KR101430189B1 - Control method of a vehicle lamp - Google Patents

Abstract

The method for controlling a lamp for a vehicle according to an embodiment of the present invention includes a step of detecting presence or absence of another vehicle through a vehicle sensing unit, a step of operating a shield according to presence or absence of a sensed vehicle, and a step of forming an 'L' do.

Description

 CONTROL METHOD OF A VEHICLE LAMP

An embodiment relates to a vehicle lamp control method.

2. Description of the Related Art Generally, a vehicle is provided with an illuminating function and an equalizing device for informing other users of a vehicle or other road users of the driving condition of the vehicle so that the user can see objects in the driving direction at night when driving. A head lamp, also referred to as a headlamp, is an illuminating lamp that illuminates the course ahead of the vehicle and requires brightness to identify obstacles on the road at a distance of 100 meters ahead at night. The standard of the headlamp is set differently for each country, and the irradiation direction of the headlamp beam is set differently depending on the right passage (left driving) or the left passage (right driving).

A headlamp for a vehicle is generally used as an illuminating function for viewing an object, an instruction, a signal, a warning function, and a decorative function for informing another vehicle or other road user of the running state of the subject vehicle.

Bulb is used as a light source in automotive headlamps, but bulbs have a short life span and low impact resistance. Therefore, a high brightness LED (Light Emitting Diode) or an OLED (Organic Light Emitting Diodes) as a light source.
5A to 5D of the prior art Laid-Open Publication No. 10-2011-0071599 disclose a variety of L-shaped beam patterns blocking light emitted upward in the opposite lane direction in order to secure the driver's view of the approaching vehicle in the opposite lane Reference is made to embodiments.

However, it is not sufficient to ensure the driver's view of the vehicle on the opposite lane by simply forming such a beam pattern.
Vehicle headlamps should ensure the driver's visibility of the approaching vehicle in the opposite lane. For this purpose, there is proposed a method of detecting the presence or absence of a vehicle in the opposite lane and turning off the upward light corresponding thereto.

The embodiment provides a vehicular lamp control method for preventing glare of an opposite lane driver and securing mutual safety.

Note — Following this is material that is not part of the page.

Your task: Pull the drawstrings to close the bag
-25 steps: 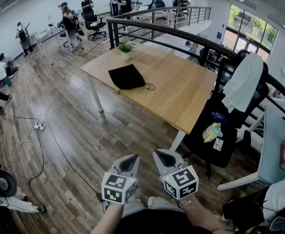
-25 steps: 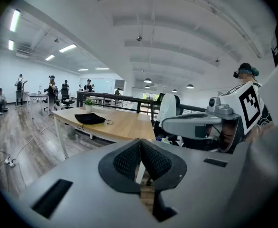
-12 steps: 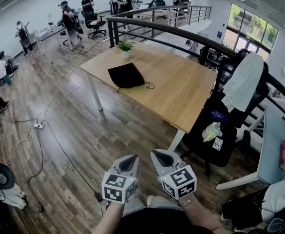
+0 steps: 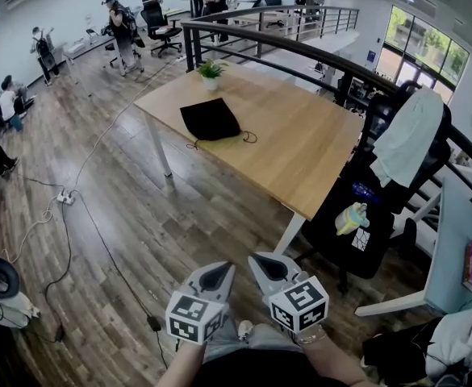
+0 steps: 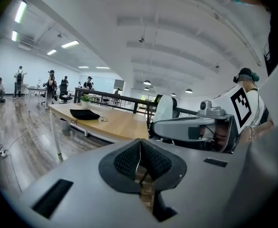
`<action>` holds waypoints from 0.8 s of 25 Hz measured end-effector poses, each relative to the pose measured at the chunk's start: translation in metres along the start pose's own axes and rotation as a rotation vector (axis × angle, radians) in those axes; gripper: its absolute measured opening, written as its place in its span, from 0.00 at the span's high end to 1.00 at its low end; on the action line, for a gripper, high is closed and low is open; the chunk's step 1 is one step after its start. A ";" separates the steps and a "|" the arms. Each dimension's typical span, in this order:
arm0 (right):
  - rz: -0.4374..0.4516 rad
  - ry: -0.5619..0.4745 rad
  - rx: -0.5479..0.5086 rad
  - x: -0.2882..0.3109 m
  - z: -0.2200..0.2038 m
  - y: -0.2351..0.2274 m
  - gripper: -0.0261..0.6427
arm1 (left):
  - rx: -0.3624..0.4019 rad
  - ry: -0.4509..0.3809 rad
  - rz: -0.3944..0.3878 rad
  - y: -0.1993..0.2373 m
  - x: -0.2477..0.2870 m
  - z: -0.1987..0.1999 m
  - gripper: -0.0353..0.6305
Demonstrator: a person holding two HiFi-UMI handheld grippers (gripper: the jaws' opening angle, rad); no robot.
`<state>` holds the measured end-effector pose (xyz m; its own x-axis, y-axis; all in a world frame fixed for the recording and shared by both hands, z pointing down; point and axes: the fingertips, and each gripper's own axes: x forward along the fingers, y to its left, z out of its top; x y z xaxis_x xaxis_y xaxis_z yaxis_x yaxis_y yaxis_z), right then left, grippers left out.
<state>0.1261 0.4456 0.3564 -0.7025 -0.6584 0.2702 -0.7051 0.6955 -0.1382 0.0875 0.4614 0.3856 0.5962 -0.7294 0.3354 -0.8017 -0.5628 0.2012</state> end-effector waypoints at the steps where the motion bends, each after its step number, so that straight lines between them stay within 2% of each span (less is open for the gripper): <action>1: 0.002 0.001 0.006 -0.001 -0.003 -0.001 0.96 | -0.007 0.005 -0.001 -0.002 0.002 -0.005 0.92; 5: -0.002 -0.002 0.022 0.001 -0.008 -0.011 0.96 | -0.001 0.027 -0.022 -0.007 0.013 -0.009 0.92; 10: -0.022 -0.006 0.022 0.020 -0.002 -0.031 0.96 | -0.015 0.015 -0.015 0.013 0.030 -0.001 0.92; 15: -0.047 -0.009 0.062 0.056 0.009 -0.058 0.96 | -0.032 0.012 -0.024 0.056 0.061 0.012 0.92; 20: -0.069 0.002 0.064 0.118 0.028 -0.094 0.96 | -0.048 0.024 -0.036 0.114 0.094 0.032 0.92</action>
<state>0.1064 0.2948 0.3744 -0.6517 -0.7038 0.2827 -0.7567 0.6285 -0.1798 0.0532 0.3160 0.4108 0.6239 -0.6992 0.3489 -0.7812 -0.5689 0.2570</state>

The method for controlling a lamp for a vehicle according to an embodiment of the present invention includes a step of detecting presence or absence of another vehicle through a vehicle sensing unit, a step of operating a shield according to presence or absence of a sensed vehicle, and a step of forming an 'L' do.

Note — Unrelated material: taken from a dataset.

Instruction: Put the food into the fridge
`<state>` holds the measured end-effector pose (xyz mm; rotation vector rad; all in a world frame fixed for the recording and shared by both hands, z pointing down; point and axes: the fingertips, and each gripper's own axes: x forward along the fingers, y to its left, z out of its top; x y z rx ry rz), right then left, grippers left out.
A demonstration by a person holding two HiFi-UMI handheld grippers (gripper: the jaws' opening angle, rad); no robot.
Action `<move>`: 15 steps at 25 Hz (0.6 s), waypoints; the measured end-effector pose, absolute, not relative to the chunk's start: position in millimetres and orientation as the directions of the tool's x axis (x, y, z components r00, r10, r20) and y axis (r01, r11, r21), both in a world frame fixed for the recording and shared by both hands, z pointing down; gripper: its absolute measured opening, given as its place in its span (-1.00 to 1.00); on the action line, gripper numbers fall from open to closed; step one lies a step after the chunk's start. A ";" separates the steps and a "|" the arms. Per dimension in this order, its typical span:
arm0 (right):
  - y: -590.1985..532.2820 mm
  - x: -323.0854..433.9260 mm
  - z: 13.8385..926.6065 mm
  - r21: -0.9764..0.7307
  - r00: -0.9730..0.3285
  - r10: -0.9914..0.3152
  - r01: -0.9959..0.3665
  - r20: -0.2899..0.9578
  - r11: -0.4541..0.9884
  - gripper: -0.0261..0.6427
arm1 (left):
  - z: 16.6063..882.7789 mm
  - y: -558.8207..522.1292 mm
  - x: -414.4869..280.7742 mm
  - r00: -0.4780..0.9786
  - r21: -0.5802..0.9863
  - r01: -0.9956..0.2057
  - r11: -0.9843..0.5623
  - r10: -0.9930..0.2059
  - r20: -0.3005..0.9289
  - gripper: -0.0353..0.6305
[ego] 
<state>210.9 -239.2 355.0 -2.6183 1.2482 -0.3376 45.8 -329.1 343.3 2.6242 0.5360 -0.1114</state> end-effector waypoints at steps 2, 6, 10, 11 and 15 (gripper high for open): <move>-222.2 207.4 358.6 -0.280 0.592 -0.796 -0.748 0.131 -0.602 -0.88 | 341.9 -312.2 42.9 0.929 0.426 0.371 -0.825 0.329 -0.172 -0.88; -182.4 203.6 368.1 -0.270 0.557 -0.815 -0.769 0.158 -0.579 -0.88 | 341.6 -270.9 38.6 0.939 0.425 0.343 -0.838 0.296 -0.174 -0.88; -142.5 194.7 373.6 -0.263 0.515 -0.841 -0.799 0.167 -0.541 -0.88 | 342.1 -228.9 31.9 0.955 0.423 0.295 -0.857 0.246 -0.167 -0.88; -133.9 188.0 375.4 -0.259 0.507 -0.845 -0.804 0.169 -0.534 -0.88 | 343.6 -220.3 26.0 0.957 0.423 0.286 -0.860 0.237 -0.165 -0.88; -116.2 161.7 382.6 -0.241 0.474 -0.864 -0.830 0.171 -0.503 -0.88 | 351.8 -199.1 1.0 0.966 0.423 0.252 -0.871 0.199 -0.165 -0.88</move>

The vehicle lamp control method according to the embodiment can ensure the mutual safety by securing the view of the vehicle driver of the opposite lane.

The vehicle lamp control method according to the embodiment can secure the view of the vehicle driver in the opposite lane at the time of state transition.

FIG. 1A is a flowchart showing a procedure of a lamp control method for a vehicle according to an embodiment,
1B is a flowchart showing a procedure of a lamp control method for a vehicle according to an embodiment,
Fig. 2 is a conceptual view of components of a vehicle lamp according to an embodiment,
3 is a cross-sectional view showing the structure of the optical module.

An embodiment of a lamp unit according to the present invention will be described with reference to the accompanying drawings. In this process, the thicknesses of the lines and the sizes of the components shown in the drawings may be exaggerated for clarity and convenience of explanation. In addition, the terms described below are defined in consideration of the functions of the present invention, which may vary depending on the intention or custom of the user, the operator. Therefore, definitions of these terms should be made based on the contents throughout this specification.

FIGS. 1A and 1B are flowcharts showing a procedure of a lamp control method for a vehicle according to an embodiment of the present invention, and FIG. 2 is a conceptual view of a vehicle lamp.

Referring to FIGS. 1A, 1B, and 2, a method for controlling a lamp for a vehicle according to an exemplary embodiment of the present invention includes detecting (110) presence or absence of another vehicle through a vehicle sensing unit 220, A step 130 of calculating the position of the sensed vehicle, a step 140 of moving the optical axis of the vehicle lamp to the left and right corresponding to the position of the vehicle, and a step of forming the 'L' (Step 150).

The method for controlling a lamp for a vehicle according to an embodiment of the present invention detects the presence or absence of another vehicle through the vehicle sensing unit 220 in a step 110 of detecting presence or absence of another vehicle through the vehicle sensing unit 220.

If the vehicle is not in the opposite lane in the step 110, the vehicle lamp may illuminate the light upward.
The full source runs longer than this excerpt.